# Thread: Cardinality of right and left cosets.

1. ## Cardinality of right and left cosets.

Suppose that G is a group, H is a subgroup of G, and $\displaystyle g_1,g_2 \in G$. Show that $\displaystyle |g_1 H|=|Hg_2|$.

(Do not assume that G is finite).
I wanted to try and find a bijection between them but I wasn't sure quite how to do it.

Alternatively, is there a way to prove it without using bijections?

2. Originally Posted by Showcase_22
I wanted to try and find a bijection between them but I wasn't sure quite how to do it.

Alternatively, is there a way to prove it without using bijections?

Define: $\displaystyle \phi: g_1 H \to Hg_2$ as $\displaystyle \phi(g_1 h) = hg_2$

Show the map is a bijection.

3. Right, i'm not really sure how to show that it's a bijection but here's what i'll try:

$\displaystyle \phi:g_1H \rightarrow Hg_2$ as $\displaystyle \phi(g_1h)=hg_2$.

So I need to show that an inverse exists ie. $\displaystyle \phi^{-1}(hg_2)=g_1 h$

Is this the best way of doing it or would proving that $\displaystyle g_1H\subset Hg_2$ and $\displaystyle Hg_2 \subset g_1H$ be better?

4. Originally Posted by Showcase_22
Right, i'm not really sure how to show that it's a bijection but here's what i'll try:

$\displaystyle \phi:g_1H \rightarrow Hg_2$ as $\displaystyle \phi(g_1h)=hg_2$.

So I need to show that an inverse exists ie. $\displaystyle \phi^{-1}(hg_2)=g_1 h$
Not really... You have to show that the map is both one-one and onto.

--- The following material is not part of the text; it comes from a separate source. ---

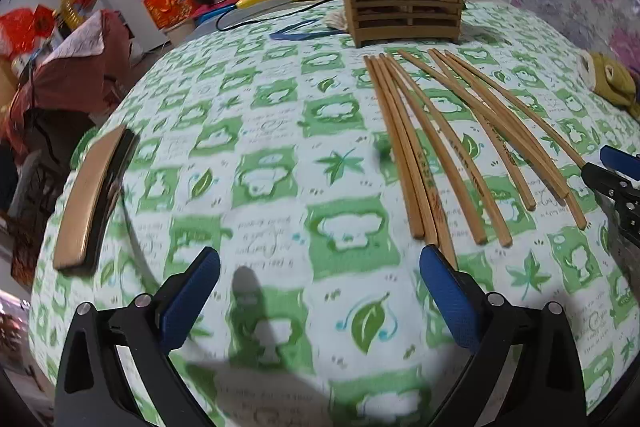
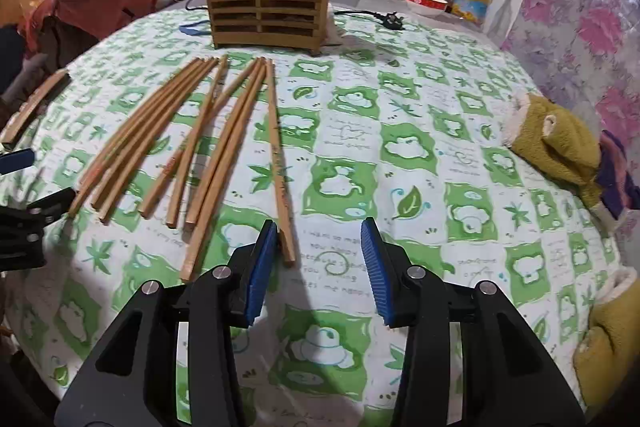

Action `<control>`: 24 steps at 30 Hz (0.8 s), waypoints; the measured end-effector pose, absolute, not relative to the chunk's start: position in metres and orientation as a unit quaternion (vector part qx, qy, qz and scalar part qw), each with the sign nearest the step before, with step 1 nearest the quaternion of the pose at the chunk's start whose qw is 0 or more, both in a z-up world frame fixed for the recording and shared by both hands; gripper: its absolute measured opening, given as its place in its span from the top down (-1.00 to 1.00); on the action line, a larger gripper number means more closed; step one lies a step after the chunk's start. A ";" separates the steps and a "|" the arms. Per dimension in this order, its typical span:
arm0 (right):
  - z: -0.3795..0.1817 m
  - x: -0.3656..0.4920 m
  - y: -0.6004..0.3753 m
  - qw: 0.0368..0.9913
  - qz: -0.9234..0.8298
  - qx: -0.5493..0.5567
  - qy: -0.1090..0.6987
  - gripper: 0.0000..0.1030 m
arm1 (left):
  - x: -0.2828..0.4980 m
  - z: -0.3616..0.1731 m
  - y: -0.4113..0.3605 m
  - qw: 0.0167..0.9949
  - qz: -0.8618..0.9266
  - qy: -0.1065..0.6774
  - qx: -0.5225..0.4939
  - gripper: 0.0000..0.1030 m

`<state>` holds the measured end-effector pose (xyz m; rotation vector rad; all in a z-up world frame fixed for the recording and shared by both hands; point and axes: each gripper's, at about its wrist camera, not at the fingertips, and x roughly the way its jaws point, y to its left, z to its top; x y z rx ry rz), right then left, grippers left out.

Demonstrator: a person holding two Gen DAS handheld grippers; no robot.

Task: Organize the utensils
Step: 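Lower the right tool onto a wooden chopstick and close it while the left tool grasps another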

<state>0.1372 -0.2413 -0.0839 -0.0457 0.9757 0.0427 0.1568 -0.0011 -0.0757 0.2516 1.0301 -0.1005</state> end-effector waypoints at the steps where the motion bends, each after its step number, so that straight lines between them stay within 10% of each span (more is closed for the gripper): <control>1: -0.083 0.137 -0.241 0.884 0.023 -0.022 0.467 0.12 | 0.158 -0.076 -0.002 0.861 -0.049 0.491 0.122 -0.90; 17: -0.084 0.138 -0.239 0.882 0.043 -0.013 0.468 0.13 | 0.177 -0.077 0.010 0.859 -0.073 0.500 0.086 -0.85; 24: -0.086 0.138 -0.238 0.880 0.055 -0.010 0.471 0.49 | 0.166 -0.074 -0.007 0.862 -0.140 0.480 0.087 0.28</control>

This is equivalent to doing the following steps:

One-One: Show that $\displaystyle \phi(x) = \phi(y) \Rightarrow x = y$

Onto: Show that $\displaystyle \forall y \in Hg_2, \exists x \in g_1H : \phi(x) = y$

Originally Posted by Showcase_22
would proving that $\displaystyle g_1H\subset Hg_2$ and $\displaystyle Hg_2 \subset g_1H$ be better?
This is wrong, be careful.

The question is asking you to prove they have the same number of elements , its not asking you to prove the sets are equal.

The argument you are using is claiming the sets $\displaystyle g_1H$ and $\displaystyle Hg_2$ are the same. But that's not necessarily true here.

5. Define, $\displaystyle \phi_1 : g_1H \to H$ by $\displaystyle g_1h\mapsto h$.
Define, $\displaystyle \phi_2 : H \to Hg_2$ by $\displaystyle h\mapsto hg_2$.
Show that these are bijections (also that the first one is well-defined).
Therefore, $\displaystyle |g_1H| = |H|$ and $\displaystyle |H|=|Hg_2|$, hence, $\displaystyle |g_1H| = |Hg_2|$.

6. Show $\displaystyle |g_1 H|=|Hg_2|$

Injective: $\displaystyle \forall g_1h_1, g_1h_2 \in g_1H, \phi (g_1h_1)=\phi (g_1h_2) \Rightarrow g_1h_1=g_1h_2$

Suppose $\displaystyle \phi(g_1h_1)=\phi(g_1h_2) \Rightarrow g_1h_1=g_1h_2$. (Need To Show: $\displaystyle h_1=h_2$).

Since $\displaystyle g_1h_1,g_1h_2 \in g_1H$ using the property of groups that they have inverses means:

$\displaystyle g_1h_1=g_1h_2$
$\displaystyle g_1^{-1}g_1h_1=g_1^{-1}g_1h_2$
$\displaystyle eh_1=eh_2$
$\displaystyle h_1=h_2$

Therefore the function is injective.

Surjective: $\displaystyle \forall y \in Hg_2 \exists x \in g_1H: \phi(x)=y$

I'm not really sure how to show it is surjective.

I Need To Show: $\displaystyle \phi(g_1h)=hg_2$ holds for all elements in $\displaystyle Hg_2$.

Can I define $\displaystyle \phi$ to be $\displaystyle \phi(g_1h_i)=h_i g_2$ where $\displaystyle h_i \in H$? Since all the $\displaystyle h_i$'s are different this would be a surjection (i'm wondering whether this is a reasonable assumption).

Combining this result with the proof that it is injective would prove $\displaystyle \phi$ is bijective.

7. You are right

Surjectivity is not an assumption.

For the sake of clarity, let me explain the details:

Every element of $\displaystyle Hg_2$ is of the form $\displaystyle hg_2$ for some $\displaystyle h \in H$. Now $\displaystyle \phi$ maps $\displaystyle g_1 h \in g_1H$ to this $\displaystyle hg_2$. Thus every element in the range is mapped onto by some element in the domain and hence the map is onto.